21. Reviews and Recommendations
So far we’ve looked at how to choose a summer school based on your own needs and preferences. But there’s also the more straightforward question of whether the summer camp can deliver on its promises. Thankfully, there are plenty of ways to assess the validity of a summer camp’s claims. You could look at video testimonials or written reviews such as those on online summer camp directories, which allows you to get an insider view on the course and insights on what you can expect. You could see what summer schools appear at the top of online 'best' lists. Finally, if you’re enlisting an agent to guide you in your summer school search, you could also ask them for recommendations, and they may be able to convey the feedback of their previous clients.
22. Cancellation and Deferment Policies
The future is anything but certain, and various exigencies may require you to change summer plans at short notice. Before you put down a deposit for a course be sure you understand the camp’s cancellation policies.
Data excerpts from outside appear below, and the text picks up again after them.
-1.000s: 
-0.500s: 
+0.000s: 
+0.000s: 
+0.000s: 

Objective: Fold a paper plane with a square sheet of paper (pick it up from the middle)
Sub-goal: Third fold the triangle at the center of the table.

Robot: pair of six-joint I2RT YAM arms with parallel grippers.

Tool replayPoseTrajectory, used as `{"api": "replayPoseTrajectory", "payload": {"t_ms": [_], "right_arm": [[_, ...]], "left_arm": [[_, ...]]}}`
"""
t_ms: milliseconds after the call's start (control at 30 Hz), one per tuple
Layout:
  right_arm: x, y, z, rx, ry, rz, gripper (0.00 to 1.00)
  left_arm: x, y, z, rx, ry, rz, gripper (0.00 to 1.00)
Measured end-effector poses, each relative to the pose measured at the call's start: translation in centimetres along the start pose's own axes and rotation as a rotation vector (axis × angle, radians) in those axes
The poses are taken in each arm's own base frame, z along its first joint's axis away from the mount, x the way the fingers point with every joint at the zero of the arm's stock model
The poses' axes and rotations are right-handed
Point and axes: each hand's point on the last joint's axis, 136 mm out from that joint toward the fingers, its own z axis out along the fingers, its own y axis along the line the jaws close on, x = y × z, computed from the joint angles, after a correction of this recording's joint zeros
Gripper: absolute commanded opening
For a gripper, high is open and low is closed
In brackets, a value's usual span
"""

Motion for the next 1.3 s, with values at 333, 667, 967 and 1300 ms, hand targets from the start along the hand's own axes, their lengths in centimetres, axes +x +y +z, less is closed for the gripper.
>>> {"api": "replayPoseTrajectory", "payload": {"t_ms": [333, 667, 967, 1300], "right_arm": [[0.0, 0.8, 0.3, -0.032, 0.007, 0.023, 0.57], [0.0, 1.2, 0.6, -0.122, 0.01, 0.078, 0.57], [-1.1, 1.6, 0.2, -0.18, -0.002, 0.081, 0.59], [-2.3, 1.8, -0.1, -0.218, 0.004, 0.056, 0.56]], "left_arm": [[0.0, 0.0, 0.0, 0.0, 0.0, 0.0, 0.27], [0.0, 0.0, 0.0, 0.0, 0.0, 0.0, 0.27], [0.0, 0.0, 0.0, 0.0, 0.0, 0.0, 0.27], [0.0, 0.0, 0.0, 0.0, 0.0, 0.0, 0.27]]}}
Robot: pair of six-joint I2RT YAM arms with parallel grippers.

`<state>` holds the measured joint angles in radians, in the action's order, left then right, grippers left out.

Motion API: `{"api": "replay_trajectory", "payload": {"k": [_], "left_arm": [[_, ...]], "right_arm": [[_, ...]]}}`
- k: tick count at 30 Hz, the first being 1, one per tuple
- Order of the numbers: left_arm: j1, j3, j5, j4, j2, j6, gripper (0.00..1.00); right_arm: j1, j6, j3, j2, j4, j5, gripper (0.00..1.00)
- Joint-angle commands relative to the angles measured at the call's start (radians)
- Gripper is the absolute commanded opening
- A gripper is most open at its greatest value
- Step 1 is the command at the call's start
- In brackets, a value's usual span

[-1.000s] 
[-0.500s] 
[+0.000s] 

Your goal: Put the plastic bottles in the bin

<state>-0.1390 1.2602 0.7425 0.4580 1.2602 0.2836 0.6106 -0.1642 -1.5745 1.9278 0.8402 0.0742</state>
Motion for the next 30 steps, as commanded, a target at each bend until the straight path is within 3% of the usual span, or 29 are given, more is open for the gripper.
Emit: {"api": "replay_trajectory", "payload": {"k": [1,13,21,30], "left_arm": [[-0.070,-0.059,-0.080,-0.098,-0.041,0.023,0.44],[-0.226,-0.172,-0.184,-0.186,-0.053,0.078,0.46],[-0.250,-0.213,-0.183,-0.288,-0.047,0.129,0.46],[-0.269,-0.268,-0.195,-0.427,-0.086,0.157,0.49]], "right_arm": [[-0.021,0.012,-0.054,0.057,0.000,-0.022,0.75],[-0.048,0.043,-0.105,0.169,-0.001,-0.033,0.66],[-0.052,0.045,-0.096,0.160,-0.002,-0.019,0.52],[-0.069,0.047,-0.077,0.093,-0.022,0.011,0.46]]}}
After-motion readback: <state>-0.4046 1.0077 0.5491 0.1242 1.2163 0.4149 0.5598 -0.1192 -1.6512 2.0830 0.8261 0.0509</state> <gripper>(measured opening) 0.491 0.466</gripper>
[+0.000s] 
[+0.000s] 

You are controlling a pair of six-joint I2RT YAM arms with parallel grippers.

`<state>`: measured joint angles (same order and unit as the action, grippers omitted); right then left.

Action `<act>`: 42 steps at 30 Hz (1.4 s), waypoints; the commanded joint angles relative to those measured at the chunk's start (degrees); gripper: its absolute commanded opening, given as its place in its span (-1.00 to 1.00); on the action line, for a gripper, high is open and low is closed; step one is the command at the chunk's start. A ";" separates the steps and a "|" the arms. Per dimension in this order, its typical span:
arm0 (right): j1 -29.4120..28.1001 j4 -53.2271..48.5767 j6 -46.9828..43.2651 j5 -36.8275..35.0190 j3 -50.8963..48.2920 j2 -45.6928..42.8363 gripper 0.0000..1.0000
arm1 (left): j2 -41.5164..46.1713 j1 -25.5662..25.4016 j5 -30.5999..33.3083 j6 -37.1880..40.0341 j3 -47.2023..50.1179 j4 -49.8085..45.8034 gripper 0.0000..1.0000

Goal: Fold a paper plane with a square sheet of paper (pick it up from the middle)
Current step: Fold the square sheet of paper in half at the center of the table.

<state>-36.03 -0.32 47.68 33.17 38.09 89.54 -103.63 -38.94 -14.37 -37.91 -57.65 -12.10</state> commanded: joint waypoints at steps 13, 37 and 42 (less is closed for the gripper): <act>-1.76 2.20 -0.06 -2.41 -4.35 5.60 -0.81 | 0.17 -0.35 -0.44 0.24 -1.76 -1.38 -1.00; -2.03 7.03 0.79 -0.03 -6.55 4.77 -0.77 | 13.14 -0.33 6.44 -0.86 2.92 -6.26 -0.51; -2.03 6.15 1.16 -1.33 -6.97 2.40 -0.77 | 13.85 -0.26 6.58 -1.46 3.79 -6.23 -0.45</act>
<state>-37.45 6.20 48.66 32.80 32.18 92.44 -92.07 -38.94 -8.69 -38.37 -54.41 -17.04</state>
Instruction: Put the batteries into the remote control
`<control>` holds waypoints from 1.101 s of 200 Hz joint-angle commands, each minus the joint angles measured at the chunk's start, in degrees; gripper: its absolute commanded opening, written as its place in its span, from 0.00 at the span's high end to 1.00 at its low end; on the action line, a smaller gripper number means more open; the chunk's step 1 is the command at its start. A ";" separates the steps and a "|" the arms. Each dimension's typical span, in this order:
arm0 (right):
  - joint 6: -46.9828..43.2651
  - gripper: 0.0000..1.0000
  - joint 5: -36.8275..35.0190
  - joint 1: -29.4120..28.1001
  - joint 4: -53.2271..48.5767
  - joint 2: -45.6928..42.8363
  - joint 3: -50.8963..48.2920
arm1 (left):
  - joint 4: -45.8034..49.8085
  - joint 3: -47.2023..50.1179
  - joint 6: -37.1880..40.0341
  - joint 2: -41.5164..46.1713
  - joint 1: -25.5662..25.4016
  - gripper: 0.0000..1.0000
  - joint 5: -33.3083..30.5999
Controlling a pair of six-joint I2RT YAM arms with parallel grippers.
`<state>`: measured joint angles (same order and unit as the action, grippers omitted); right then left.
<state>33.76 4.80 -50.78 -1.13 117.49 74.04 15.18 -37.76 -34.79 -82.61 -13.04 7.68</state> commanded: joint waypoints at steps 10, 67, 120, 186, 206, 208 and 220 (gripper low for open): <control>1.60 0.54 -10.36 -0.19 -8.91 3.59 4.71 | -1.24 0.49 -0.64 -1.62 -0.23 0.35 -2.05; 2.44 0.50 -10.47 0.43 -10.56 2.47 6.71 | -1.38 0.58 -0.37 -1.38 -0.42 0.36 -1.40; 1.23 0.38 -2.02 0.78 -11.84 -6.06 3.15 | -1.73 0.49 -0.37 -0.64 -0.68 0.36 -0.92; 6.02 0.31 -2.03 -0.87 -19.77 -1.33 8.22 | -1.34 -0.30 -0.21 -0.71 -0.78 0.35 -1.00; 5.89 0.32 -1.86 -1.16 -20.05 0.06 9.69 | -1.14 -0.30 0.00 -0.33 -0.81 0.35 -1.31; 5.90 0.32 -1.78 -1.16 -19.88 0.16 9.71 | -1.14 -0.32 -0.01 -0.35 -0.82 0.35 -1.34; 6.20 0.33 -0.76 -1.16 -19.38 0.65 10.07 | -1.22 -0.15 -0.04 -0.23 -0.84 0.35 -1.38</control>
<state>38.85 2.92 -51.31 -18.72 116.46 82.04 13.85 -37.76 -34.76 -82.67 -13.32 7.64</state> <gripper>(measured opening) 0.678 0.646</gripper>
In particular, to what extent refunds are available if you have to withdraw, and what are the deadlines to do so? Even if you have passed the cancellation deadline, many camps will still allow you to defer your course to a later summer session or even year, and credit all or a portion of your deposit.
How to Research
While almost everyone starts their summer camp search with Google, there are many other ways to find great camps and assemble a more complete picture of the experience you can expect. There may be local camp fairs where you can speak with representatives from a number of different camps, you can often organize a tour of prospective camp facilities, ask camps for customer references, sign-up to newsletters, get advice from summer camp agents, or discuss a camp’s programs and courses in greater detail with the camp’s service rep. You can even tap into your own social group for useful camp suggestions - ask around and see where your friends have sent their kids, and what their experience was like. A personal recommendation is often a great way to get unbiased advice, and you may even be able to arrange for your child to join their friends and to secure a group discount for all of you.
We know there’s a lot to consider when choosing the perfect summer school, but hope this guide has helped make your search a little bit easier. Although it can be time consuming, it’ll be worth the effort when you have the best summer of your life. Here are our key takeaways to consider as you start searching for your perfect summer school.
Find out what is out there, and focus on what is most important to you
Verify prospective camps’ claims
Make a decision as a family
Book your place, and get ready for an unforgettable summer!